SAGNIKMJR / move2hear-active-AV-separation

Code and datasets for 'Move2Hear: Active Audio-Visual Source Separation' (ICCV 2021)
MIT License
13 stars 0 forks source link

Why predict a monaural spectrogram #4

Closed sreeharshaparuchur1 closed 1 year ago

sreeharshaparuchur1 commented 1 year ago

Hi @SAGNIKMJR,

I'd like to seek a clarification on why the paper predicts the monaural audio and not a binaural audio spectrogram. Could you explain why predicting binaural audio is prone to trivial but non-useful solutions but monaural predictions to not suffer from the same degeneracy?

Thank you

SAGNIKMJR commented 1 year ago

Hi @sreeharshaparuchur1,

If we were to predict binaural audio, the agent could learn to go very far away from the target source, where the target binaural will have a very small amplitude, and predict a near-zero estimate. That would reduce the prediction error than staying close to the target source and as a result, improve the reward, but won't really help solve the task. Does that answer your question?

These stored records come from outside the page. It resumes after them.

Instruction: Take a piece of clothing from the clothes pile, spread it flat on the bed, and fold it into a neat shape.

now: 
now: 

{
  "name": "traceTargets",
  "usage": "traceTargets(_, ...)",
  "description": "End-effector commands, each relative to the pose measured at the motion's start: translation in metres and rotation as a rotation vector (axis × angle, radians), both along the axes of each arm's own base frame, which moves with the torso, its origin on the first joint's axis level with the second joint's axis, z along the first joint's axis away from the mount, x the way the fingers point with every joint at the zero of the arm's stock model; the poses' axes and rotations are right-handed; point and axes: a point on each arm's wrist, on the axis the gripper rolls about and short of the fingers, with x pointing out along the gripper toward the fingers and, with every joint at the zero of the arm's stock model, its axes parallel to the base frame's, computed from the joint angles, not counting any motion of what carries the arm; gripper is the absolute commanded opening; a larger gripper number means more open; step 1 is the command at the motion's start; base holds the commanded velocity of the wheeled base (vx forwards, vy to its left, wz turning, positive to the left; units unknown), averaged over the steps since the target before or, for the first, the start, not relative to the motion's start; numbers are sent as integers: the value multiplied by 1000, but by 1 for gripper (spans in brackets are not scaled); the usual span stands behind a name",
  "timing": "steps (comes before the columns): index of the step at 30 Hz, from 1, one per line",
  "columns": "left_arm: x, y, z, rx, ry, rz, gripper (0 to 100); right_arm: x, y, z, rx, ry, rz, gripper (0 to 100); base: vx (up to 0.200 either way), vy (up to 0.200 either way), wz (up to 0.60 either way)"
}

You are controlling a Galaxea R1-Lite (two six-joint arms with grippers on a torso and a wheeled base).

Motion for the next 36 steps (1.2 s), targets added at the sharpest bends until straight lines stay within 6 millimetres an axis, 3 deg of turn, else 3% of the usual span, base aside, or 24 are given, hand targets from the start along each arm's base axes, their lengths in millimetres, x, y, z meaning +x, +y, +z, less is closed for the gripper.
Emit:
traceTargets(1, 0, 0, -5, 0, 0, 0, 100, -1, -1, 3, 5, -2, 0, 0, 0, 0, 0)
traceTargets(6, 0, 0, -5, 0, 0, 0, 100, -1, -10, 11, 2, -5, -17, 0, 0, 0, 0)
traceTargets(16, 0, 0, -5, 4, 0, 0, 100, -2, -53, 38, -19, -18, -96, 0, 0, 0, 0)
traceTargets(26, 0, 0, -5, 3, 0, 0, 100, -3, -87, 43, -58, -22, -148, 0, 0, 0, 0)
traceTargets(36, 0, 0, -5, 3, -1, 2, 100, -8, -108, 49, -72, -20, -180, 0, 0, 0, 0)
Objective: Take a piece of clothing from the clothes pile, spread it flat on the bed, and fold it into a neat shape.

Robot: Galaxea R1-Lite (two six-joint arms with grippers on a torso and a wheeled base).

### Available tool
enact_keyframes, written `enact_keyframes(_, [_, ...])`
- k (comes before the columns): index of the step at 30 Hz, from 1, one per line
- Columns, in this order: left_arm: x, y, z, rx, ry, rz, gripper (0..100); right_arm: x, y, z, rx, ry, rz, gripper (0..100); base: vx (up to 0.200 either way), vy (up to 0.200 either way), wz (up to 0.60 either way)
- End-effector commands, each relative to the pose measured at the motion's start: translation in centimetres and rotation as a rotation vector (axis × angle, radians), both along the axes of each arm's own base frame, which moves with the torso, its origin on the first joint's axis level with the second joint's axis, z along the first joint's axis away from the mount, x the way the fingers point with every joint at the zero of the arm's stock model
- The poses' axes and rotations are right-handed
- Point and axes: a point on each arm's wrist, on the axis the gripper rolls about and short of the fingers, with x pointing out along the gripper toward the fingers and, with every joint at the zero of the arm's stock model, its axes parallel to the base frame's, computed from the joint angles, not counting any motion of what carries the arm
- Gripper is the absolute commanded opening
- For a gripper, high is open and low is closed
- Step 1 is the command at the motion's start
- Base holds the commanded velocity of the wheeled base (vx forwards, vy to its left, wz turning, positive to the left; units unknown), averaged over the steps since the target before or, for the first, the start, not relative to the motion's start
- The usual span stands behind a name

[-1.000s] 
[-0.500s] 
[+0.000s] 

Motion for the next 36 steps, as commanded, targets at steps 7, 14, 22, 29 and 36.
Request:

sreeharshaparuchur1 commented 1 year ago

Hi,

As mentioned in the paper, the binaural spectrograms are provided to the model during training so if that ground truth data is used in the learning process, why would the policy take the agent away from the target source?

SAGNIKMJR commented 1 year ago

Even if you use the ground-truth binaurals for training the separator, the separation loss for the binaurals would be low for far-off locations. Now, if you use the reward formulation that we used in the paper and just replace the monaural separation loss with the binaural separation loss, the sparse reward (-10 * L^R_T) would be high and could induce a behavior in the policy that just learns to take the agent away to distant locations.

Another reason for not doing binaural separation is that anechoic (monaural) audio is always better for understanding what is being said, as in the case of speech, or played, in the case of music, since it's free of the spatial effects, like reverb, echo, etc. When you are doing separation, one of the objectives is to better understand the sounds individually. That's why monaural separation here makes a lot more sense than binaural separation. You can also try and look up papers that say that doing automatic speech recognition (ASR) is much easier on anechoic sounds than on spatial sounds.